Instructions to follow - The line containing "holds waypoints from" marks the end: output every line of the data up to it, and that line too, exactly as written.
#### Material for the task
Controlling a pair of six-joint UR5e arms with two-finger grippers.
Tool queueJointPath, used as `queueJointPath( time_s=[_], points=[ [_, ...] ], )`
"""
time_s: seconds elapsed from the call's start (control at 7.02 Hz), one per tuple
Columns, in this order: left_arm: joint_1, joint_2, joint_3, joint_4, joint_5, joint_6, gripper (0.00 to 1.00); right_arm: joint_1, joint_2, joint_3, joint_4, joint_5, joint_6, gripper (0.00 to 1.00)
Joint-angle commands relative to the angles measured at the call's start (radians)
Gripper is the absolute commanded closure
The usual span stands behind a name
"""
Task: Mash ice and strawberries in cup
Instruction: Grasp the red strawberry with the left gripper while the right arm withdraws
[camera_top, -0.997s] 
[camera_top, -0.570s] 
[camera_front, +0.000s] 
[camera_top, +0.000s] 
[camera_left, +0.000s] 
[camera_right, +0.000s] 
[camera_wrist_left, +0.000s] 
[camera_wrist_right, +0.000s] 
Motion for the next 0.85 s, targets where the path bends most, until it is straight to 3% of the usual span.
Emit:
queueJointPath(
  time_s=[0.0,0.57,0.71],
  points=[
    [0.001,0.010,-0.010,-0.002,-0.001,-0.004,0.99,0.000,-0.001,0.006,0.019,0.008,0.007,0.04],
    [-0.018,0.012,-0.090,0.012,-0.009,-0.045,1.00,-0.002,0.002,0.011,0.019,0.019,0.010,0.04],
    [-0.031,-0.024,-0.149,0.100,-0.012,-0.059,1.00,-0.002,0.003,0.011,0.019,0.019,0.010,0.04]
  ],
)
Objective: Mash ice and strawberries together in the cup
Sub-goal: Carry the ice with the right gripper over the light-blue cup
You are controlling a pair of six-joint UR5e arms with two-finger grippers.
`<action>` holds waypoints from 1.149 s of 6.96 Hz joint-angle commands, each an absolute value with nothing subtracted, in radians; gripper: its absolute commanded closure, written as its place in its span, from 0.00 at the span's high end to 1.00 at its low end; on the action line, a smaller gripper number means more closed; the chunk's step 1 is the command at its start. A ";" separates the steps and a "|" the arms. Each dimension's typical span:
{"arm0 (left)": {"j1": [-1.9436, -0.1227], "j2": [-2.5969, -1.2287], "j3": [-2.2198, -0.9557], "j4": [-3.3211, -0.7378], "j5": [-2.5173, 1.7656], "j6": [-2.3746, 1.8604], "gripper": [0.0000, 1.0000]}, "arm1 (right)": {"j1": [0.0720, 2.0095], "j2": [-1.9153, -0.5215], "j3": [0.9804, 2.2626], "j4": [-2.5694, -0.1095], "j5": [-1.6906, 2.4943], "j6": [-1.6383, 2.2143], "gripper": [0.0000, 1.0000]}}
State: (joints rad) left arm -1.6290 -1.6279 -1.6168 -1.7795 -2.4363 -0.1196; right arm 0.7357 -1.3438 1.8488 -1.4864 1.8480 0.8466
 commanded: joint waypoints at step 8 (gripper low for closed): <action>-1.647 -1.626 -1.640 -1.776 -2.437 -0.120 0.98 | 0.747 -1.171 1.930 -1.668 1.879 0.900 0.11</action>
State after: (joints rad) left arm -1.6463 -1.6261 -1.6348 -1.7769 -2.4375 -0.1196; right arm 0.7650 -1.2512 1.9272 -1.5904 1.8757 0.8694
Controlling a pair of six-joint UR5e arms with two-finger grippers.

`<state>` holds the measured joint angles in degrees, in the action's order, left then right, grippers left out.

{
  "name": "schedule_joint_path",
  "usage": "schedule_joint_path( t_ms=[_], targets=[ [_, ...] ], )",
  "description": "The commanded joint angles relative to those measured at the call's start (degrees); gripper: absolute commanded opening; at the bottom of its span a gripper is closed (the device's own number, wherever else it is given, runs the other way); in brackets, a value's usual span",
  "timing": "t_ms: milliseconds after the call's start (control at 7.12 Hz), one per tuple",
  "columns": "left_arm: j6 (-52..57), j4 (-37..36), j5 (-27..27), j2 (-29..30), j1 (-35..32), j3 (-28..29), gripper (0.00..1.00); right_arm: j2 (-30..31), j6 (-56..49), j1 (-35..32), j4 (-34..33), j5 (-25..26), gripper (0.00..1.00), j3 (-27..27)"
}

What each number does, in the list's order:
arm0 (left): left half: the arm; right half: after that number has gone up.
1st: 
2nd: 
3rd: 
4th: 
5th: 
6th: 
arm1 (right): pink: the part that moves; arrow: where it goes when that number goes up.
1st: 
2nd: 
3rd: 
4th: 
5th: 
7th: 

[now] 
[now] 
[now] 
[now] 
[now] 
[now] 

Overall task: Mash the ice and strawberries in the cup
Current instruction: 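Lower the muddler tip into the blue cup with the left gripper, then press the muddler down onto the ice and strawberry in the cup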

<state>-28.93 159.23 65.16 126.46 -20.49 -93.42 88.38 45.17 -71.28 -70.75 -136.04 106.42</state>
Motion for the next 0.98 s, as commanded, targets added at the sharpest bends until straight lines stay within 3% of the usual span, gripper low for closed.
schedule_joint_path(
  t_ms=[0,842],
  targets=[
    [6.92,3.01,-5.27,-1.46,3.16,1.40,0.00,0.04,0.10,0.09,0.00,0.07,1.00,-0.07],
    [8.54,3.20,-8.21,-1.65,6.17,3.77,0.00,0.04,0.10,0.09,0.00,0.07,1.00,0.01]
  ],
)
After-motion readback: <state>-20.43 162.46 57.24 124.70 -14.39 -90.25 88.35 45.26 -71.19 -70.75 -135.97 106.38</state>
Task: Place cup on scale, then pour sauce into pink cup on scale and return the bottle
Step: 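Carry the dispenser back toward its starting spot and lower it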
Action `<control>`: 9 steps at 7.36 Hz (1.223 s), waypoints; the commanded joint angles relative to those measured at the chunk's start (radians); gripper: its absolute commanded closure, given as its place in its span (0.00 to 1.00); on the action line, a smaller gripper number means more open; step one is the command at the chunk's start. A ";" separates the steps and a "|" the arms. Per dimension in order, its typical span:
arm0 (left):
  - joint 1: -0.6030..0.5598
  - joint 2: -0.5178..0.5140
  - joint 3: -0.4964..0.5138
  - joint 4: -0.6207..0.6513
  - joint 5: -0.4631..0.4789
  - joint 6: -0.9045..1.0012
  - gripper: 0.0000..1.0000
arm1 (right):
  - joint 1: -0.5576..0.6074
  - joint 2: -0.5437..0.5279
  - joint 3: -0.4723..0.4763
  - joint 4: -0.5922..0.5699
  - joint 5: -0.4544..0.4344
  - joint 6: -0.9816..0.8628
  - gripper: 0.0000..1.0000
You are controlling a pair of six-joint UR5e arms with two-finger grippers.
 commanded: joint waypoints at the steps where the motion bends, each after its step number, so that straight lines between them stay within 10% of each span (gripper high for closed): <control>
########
Output below -
Controlling a pair of six-joint UR5e arms with two-finger grippers.
Tool queueJointPath, used as `queueJointPath( time_s=[_], points=[ [_, ...] ], )`
"""
time_s: seconds elapsed from the call's start (control at 7.02 Hz), one per tuple
Columns, in this order: left_arm: joint_1, joint_2, joint_3, joint_4, joint_5, joint_6, gripper (0.00 to 1.00); right_arm: joint_1, joint_2, joint_3, joint_4, joint_5, joint_6, gripper (0.00 to 1.00)
Joint-angle commands relative to the angles measured at the call's start (radians)
Gripper is the absolute commanded closure
The usual span stands behind a name
"""
Task: Mash ice and strawberries in cup
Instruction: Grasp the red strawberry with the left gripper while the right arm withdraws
[camera_top, -0.997s] 
[camera_top, -0.570s] 
[camera_front, +0.000s] 
[camera_top, +0.000s] 
[camera_left, +0.000s] 
[camera_right, +0.000s] 
[camera_wrist_left, +0.000s] 
[camera_wrist_right, +0.000s] 
Motion for the next 0.85 s, targets where the path bends most, until it is straight to 3% of the usual span.
Emit:
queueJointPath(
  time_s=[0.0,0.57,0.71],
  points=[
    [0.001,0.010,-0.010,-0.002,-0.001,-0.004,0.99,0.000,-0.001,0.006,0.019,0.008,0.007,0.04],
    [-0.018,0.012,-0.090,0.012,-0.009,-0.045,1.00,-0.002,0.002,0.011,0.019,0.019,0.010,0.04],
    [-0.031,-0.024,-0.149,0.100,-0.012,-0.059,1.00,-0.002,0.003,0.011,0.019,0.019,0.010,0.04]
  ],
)
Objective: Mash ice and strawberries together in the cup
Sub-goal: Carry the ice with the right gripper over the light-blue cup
You are controlling a pair of six-joint UR5e arms with two-finger grippers.
`<action>` holds waypoints from 1.149 s of 6.96 Hz joint-angle commands, each an absolute value with nothing subtracted, in radians; gripper: its absolute commanded closure, written as its place in its span, from 0.00 at the span's high end to 1.00 at its low end; on the action line, a smaller gripper number means more closed; the chunk's step 1 is the command at its start. A ";" separates the steps and a "|" the arms. Each dimension's typical span:

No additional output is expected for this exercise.